Task objective
The answer must be an exact transcription of the lines below from the first through the one containing "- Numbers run", with the pictures left out; please add nothing else.

Supplied information
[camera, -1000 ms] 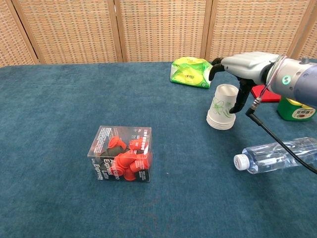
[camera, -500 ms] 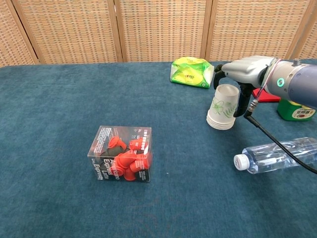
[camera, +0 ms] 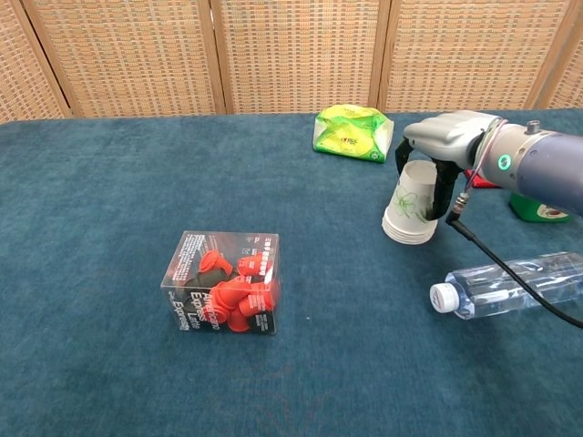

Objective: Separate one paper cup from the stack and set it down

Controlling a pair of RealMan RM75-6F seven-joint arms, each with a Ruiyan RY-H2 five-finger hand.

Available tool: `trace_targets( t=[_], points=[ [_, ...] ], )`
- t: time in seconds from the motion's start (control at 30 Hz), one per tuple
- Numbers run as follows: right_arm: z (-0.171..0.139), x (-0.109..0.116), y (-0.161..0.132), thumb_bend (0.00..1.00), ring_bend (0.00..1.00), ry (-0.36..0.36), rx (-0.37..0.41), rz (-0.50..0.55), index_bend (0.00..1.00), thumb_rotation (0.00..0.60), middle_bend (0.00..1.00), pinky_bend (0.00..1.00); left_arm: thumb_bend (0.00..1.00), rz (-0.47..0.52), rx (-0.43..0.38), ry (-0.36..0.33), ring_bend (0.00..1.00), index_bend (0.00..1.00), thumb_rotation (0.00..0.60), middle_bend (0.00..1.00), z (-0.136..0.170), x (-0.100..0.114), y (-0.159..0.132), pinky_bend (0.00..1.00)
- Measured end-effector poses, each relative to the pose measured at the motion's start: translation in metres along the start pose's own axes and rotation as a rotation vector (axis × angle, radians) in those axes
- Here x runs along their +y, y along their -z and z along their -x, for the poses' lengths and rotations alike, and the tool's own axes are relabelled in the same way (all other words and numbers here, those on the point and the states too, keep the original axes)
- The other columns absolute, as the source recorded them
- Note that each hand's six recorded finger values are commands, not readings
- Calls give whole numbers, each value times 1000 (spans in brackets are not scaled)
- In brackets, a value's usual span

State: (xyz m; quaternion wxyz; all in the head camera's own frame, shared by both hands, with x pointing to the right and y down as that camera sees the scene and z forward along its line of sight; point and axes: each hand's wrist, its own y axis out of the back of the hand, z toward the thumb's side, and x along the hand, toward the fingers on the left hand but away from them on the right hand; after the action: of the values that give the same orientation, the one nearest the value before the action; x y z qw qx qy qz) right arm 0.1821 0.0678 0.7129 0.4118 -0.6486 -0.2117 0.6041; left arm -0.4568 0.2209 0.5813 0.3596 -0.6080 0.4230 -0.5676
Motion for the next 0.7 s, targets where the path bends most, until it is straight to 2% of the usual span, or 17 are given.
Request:
trace_targets(
  t=[0.1, 0.2, 0.43, 0.7],
  points=[
    [0, 0, -2, 172, 414, 24, 7, 13, 679, 600, 552, 673, 209, 2, 0, 0, 0, 0, 600, 0, 0, 0, 0, 0],
    [-1, 3, -4, 179, 466, 47, 15, 18, 727, 600, 601, 710, 210, 1, -1, 2, 0, 0, 600, 0, 0, -1, 0, 0],
    [-7, 16, -4, 185, 489, 91, 21, 59, 761, 600, 625, 723, 210, 5, 0, 2, 0, 0, 600, 0, 0, 0, 1, 0],
    [-23, 36, 5, 186, 501, 92, 5, 337, 780, 600, 642, 744, 210, 12, -6, 14, 0, 0, 600, 0, -1, -3, -1, 0]
  ],
)
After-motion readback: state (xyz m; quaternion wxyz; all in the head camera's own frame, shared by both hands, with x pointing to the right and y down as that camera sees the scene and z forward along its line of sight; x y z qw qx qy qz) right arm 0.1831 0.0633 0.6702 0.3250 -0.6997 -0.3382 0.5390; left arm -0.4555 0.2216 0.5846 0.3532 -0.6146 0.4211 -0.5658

Written response
[camera, -1000 ms] 
[camera, -500 ms] 
[camera, +0 ms] 

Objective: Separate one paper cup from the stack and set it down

Controlling a pair of RealMan RM75-6F seven-joint arms, each with a Ruiyan RY-H2 five-finger hand.

Available tool: `trace_targets( t=[_], points=[ [_, ...] ], )`
- t: time in seconds from the motion's start (control at 30 Hz), one per tuple
- Numbers run as follows: right_arm: z (-0.171..0.139), x (-0.109..0.116), y (-0.161..0.132), thumb_bend (0.00..1.00), ring_bend (0.00..1.00), ry (-0.36..0.36), rx (-0.37..0.41), rz (-0.50..0.55), index_bend (0.00..1.00), thumb_rotation (0.00..0.60), middle_bend (0.00..1.00), pinky_bend (0.00..1.00); left_arm: thumb_bend (0.00..1.00), rz (-0.47..0.52), rx (-0.43..0.38), ry (-0.36..0.33), ring_bend (0.00..1.00), index_bend (0.00..1.00), thumb_rotation (0.00..0.60), middle_bend (0.00..1.00), z (-0.136..0.170), x (-0.100..0.114), y (-0.159..0.132), pinky_bend (0.00..1.00)

The exercise has been fully completed.